__INPUT DATA__
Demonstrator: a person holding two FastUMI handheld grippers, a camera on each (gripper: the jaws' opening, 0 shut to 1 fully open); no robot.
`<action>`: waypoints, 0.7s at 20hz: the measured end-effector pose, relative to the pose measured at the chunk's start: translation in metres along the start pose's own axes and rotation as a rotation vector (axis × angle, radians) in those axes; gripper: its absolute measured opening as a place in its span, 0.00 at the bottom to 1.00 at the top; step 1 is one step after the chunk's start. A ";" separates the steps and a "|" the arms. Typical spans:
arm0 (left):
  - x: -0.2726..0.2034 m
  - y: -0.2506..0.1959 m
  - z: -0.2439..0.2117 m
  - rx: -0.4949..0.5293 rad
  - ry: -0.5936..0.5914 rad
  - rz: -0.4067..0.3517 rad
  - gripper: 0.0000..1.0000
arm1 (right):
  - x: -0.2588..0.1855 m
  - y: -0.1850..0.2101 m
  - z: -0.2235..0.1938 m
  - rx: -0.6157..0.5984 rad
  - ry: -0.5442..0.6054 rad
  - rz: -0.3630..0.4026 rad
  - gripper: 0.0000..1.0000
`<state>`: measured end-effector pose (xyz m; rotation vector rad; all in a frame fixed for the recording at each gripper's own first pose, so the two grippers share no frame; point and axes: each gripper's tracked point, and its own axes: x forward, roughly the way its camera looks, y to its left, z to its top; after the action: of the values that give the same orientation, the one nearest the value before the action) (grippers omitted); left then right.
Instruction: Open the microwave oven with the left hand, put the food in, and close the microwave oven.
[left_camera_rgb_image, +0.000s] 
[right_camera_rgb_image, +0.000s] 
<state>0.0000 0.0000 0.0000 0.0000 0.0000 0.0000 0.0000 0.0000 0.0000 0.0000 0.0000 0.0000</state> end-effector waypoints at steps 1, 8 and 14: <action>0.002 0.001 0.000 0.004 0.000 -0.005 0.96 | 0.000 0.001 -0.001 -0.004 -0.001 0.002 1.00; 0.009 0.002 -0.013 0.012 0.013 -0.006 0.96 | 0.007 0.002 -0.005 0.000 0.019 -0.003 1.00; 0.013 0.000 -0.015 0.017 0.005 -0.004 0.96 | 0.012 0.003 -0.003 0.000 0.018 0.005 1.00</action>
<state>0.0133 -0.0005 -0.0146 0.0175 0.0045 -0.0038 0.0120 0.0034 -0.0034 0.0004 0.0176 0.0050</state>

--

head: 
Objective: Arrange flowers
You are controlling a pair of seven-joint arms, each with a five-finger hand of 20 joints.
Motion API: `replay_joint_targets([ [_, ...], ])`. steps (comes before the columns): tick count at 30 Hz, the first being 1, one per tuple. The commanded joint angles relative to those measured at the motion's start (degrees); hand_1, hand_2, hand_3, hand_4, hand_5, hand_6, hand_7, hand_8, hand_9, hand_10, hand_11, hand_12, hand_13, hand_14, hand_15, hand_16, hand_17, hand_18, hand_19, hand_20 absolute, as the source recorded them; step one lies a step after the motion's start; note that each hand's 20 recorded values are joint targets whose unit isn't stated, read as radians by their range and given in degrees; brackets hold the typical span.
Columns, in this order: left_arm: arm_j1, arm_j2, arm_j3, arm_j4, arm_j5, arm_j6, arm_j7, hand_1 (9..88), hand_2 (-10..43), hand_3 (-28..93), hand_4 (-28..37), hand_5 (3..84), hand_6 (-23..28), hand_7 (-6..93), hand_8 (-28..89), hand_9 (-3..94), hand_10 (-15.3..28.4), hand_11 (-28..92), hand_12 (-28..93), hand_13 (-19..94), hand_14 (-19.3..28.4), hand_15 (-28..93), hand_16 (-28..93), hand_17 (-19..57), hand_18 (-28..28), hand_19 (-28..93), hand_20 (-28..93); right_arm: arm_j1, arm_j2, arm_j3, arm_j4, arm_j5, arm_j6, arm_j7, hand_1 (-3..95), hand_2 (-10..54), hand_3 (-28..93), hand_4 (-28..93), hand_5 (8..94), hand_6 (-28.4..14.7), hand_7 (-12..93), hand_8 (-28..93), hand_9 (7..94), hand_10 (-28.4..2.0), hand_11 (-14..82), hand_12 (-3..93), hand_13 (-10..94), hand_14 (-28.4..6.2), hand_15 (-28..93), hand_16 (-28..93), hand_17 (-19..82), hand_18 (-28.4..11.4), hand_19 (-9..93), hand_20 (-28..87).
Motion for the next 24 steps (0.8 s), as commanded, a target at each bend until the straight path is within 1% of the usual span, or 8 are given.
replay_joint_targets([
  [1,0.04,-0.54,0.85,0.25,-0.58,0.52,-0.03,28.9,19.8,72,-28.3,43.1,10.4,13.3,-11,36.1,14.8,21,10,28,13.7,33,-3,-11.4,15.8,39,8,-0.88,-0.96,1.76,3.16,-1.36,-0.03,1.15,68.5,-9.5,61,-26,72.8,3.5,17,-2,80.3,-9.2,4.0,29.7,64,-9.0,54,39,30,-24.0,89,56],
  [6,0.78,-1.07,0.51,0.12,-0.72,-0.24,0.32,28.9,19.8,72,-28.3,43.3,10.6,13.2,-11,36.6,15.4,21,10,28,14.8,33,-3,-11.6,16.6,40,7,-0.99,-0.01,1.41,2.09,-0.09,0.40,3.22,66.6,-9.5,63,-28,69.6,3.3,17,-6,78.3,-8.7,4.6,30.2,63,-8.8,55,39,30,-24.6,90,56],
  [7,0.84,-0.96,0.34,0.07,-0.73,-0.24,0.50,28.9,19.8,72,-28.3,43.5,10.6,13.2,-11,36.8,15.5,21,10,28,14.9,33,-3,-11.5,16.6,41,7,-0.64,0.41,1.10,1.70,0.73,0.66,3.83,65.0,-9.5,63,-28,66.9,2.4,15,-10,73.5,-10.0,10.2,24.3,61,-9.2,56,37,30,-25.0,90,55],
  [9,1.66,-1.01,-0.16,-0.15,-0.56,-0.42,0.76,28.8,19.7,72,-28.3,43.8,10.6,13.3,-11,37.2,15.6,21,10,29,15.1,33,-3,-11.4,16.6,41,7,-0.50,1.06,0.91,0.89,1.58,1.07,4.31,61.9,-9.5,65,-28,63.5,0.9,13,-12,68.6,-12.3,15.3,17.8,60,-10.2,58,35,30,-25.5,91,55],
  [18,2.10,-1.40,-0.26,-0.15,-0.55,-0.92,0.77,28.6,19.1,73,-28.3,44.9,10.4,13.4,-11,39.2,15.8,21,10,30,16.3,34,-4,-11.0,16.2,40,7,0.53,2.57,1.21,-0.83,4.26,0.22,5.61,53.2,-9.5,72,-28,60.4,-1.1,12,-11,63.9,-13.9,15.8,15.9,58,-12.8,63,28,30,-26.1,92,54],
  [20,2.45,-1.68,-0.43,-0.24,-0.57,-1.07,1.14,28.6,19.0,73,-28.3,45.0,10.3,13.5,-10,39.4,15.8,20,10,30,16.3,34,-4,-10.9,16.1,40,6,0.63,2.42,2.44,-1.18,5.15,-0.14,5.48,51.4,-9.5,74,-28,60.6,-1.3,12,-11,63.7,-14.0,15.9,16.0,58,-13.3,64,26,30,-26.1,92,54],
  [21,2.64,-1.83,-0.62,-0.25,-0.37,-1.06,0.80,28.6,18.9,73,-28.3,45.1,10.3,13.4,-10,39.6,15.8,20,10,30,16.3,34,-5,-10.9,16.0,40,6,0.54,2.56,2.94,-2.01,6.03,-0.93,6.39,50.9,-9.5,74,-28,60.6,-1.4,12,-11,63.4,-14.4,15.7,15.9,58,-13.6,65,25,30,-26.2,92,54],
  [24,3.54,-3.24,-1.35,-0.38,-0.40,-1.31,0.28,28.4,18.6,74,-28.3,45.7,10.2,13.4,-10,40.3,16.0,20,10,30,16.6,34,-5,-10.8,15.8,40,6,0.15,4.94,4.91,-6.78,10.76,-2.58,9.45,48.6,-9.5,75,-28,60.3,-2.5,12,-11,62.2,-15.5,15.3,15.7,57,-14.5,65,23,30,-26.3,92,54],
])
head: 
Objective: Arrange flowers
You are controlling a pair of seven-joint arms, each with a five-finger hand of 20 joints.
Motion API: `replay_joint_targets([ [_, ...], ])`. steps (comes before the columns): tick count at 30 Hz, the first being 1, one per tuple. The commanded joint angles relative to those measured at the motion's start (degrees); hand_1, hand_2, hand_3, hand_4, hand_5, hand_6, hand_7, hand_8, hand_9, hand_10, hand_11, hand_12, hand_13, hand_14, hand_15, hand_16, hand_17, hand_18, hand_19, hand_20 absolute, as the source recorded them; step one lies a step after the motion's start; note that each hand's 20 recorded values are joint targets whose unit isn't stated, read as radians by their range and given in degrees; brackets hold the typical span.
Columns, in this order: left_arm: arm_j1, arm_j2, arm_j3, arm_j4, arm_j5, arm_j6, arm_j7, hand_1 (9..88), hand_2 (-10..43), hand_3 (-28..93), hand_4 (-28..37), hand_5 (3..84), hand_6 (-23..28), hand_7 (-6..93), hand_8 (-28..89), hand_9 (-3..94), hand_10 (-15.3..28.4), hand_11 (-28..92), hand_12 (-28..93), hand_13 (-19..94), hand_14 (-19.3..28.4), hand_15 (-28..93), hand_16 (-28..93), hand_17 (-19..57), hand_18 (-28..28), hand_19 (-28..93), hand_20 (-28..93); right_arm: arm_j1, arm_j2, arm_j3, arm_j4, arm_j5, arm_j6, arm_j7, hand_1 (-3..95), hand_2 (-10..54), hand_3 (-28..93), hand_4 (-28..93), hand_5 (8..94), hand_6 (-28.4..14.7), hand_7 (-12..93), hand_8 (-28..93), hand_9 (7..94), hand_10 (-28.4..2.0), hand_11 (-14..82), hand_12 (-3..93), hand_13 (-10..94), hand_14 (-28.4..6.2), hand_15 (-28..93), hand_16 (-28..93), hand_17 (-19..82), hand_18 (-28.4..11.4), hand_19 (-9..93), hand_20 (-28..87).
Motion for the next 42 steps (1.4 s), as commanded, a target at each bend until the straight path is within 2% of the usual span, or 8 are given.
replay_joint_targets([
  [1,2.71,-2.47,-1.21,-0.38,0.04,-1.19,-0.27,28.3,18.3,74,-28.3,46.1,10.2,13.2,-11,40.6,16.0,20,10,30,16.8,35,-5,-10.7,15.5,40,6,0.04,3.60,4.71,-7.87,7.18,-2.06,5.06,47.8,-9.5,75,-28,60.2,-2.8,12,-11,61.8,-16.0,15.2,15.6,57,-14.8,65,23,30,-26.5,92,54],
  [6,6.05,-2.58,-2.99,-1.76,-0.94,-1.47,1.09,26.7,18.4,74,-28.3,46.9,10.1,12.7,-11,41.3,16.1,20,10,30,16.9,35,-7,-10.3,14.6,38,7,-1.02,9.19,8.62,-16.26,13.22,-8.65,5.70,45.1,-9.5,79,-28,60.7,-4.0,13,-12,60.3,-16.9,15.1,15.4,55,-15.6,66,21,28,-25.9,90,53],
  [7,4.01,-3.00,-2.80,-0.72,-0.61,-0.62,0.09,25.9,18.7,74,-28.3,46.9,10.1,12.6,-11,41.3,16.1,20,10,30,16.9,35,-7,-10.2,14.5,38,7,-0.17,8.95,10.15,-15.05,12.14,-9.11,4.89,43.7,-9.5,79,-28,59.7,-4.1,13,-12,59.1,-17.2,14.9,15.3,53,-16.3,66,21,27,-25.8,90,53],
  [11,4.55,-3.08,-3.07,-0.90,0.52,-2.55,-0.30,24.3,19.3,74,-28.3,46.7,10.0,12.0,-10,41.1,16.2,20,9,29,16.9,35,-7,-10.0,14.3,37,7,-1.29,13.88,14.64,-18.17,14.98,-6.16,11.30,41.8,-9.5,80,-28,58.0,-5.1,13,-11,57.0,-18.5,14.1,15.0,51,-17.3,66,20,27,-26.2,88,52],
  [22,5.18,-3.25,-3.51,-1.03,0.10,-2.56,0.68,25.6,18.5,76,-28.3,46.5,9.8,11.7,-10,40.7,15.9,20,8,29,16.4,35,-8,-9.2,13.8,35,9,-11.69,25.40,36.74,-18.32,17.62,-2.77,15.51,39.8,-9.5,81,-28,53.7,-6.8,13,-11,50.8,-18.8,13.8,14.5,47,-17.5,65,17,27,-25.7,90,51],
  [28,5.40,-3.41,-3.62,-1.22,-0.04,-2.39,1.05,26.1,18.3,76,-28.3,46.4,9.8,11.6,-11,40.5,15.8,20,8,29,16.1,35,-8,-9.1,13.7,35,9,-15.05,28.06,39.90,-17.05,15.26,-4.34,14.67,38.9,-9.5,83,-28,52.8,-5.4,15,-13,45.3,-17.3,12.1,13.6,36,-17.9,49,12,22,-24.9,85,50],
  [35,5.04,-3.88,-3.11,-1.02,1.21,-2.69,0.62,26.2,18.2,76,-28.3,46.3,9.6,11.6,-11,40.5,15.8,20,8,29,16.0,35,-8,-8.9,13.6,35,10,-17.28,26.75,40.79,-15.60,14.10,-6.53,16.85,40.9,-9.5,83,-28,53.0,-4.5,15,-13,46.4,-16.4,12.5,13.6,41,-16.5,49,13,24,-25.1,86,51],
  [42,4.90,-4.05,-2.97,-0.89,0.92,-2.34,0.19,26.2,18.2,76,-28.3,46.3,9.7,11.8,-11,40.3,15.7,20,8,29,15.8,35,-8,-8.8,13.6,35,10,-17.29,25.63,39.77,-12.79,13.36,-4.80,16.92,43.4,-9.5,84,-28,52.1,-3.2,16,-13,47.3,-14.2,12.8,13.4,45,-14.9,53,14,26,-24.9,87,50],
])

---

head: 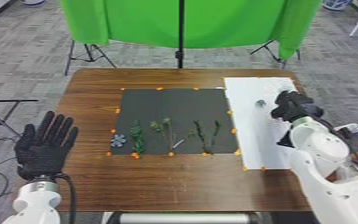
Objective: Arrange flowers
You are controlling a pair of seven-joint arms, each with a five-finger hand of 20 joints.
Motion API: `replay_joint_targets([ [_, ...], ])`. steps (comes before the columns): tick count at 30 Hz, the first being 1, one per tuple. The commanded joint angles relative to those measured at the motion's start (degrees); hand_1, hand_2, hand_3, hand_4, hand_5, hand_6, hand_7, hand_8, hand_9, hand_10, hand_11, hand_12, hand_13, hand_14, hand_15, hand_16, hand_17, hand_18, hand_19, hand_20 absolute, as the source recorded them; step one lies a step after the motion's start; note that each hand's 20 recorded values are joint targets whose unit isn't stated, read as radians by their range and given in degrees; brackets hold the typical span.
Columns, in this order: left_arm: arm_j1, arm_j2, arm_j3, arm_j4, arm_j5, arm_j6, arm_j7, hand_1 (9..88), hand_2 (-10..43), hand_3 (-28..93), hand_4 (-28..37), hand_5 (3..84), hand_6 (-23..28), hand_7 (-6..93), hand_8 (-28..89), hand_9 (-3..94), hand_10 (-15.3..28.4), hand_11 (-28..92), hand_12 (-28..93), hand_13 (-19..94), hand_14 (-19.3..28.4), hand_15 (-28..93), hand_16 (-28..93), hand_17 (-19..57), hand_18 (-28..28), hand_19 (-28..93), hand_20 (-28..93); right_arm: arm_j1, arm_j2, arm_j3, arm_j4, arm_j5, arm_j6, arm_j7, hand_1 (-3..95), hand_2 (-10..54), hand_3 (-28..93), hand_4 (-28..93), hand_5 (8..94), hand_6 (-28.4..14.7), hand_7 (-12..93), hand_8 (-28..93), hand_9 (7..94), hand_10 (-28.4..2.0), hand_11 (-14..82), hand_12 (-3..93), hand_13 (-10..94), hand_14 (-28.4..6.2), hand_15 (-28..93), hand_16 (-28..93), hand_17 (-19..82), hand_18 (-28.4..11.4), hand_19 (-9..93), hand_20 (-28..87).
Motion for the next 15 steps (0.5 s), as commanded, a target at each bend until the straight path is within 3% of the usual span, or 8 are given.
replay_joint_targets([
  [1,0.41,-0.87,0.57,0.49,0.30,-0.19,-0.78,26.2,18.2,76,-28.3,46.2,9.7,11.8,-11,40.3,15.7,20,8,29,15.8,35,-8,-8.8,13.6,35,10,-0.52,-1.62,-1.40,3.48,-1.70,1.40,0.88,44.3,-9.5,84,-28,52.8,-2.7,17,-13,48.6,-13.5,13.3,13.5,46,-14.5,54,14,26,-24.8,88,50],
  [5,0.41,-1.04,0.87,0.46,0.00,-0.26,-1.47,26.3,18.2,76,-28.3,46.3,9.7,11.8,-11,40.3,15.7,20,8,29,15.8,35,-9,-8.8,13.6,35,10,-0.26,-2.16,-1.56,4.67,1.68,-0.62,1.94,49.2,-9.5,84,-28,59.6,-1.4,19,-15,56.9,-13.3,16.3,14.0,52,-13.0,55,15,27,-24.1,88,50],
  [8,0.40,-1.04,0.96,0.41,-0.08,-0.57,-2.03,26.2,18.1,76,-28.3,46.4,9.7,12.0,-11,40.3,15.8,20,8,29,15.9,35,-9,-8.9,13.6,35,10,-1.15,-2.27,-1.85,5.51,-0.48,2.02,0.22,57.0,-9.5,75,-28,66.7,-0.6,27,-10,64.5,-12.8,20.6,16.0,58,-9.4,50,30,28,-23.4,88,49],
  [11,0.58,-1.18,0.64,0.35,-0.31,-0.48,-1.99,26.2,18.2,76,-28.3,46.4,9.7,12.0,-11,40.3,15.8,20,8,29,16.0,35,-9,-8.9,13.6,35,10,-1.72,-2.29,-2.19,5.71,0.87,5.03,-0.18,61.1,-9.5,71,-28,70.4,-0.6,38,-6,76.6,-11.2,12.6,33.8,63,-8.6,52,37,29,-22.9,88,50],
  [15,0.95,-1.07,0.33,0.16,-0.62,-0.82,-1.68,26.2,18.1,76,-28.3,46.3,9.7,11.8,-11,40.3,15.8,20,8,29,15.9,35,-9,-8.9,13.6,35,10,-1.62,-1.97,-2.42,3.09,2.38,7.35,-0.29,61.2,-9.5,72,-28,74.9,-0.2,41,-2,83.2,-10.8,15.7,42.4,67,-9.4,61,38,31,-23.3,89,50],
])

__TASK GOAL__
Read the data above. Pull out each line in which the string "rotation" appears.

__RESPONSE AREA__
`<action>`: waypoints, 0.7s at 20hz: the measured end-effector pose, relative to the pose measured at the chunk's start: translation in metres along the start pose's own axes and rotation as a rotation vector (axis × angle, radians) in those axes; gripper: its absolute measured opening as a place in its span, 0.00 at the bottom to 1.00 at the top; step 1 is one step after the chunk's start. A ";" separates the steps and a "|" the arms. Typical spans:
`<state>`: measured end-effector pose (xyz m; rotation vector rad; all in a frame fixed for the recording at each gripper's own first pose, so the two grippers share no frame; point and axes: each gripper's tracked point, and its own axes: x forward, roughly the way its camera looks, y to its left, z to its top; after the action: of the values that give the same orientation, the one nearest the value before the action) (grippers omitted); left then right.

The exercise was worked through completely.